Abby dropped her eyes from his gaze. “Yeah. Scared. Or... upset.”

She hadn’t wanted to use that word, but she owed him the truth, and she’d all but wrenched her heart out through her chest for him already; she might as well finish the job.

“Last night you were... upset.”

Abby swallowed hard. “Not at you. At... me. I don’t know how to do... this .”

Scott crossed the kitchen floor, crowding into her space, and though she eased back, the counter pressed into her spine, preventing her retreat. Stopping, he towered over her, but despite his close proximity, he didn’t touch her.

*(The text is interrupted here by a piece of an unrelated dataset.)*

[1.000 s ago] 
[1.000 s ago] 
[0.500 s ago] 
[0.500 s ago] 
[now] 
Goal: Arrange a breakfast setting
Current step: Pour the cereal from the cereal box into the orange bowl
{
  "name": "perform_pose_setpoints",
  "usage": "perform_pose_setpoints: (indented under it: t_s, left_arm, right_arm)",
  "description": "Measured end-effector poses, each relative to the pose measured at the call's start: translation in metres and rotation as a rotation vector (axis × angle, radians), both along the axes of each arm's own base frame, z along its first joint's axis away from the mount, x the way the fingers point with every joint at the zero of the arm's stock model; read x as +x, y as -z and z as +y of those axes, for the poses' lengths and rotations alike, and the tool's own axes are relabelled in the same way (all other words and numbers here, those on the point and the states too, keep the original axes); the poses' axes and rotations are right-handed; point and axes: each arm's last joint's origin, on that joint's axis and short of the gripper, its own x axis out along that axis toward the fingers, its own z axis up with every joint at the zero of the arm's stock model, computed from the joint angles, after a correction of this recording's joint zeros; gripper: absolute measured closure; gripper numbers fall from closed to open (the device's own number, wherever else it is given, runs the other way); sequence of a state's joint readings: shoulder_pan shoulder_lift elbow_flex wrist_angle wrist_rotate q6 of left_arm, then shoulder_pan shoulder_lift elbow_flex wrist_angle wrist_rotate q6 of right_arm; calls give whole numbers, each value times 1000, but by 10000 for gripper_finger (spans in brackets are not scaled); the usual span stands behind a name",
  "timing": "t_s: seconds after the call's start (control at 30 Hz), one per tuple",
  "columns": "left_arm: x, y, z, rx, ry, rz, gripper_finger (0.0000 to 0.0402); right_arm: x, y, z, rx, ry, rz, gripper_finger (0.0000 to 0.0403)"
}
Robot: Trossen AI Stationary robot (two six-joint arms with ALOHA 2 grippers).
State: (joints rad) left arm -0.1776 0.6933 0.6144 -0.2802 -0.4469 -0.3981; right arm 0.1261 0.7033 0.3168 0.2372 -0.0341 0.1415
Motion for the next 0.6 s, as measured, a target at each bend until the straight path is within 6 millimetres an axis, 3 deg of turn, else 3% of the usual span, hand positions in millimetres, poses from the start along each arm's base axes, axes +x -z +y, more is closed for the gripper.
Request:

“Don’t know how, or can’t?” When she didn’t answer, he continued, “Because I’m willing to wait, if it’s what you need, but I can’t fight a ghost. That’s not fair to either of us.”

She nodded. “Or to Dylan.”

A flash of a smile tugged at the corner of his mouth, but not enough to bring out his dimple. “You’ve thought about this.”

“Of course. And...” She swallowed again, then stepped closer, closing the last bit of space between them, laying her forehead against his chest and looping her arms around his back. “I don’t know how to do this, but I think I want to try.”

His arms came around her shoulders, pulling her in. “Good. Me, too.”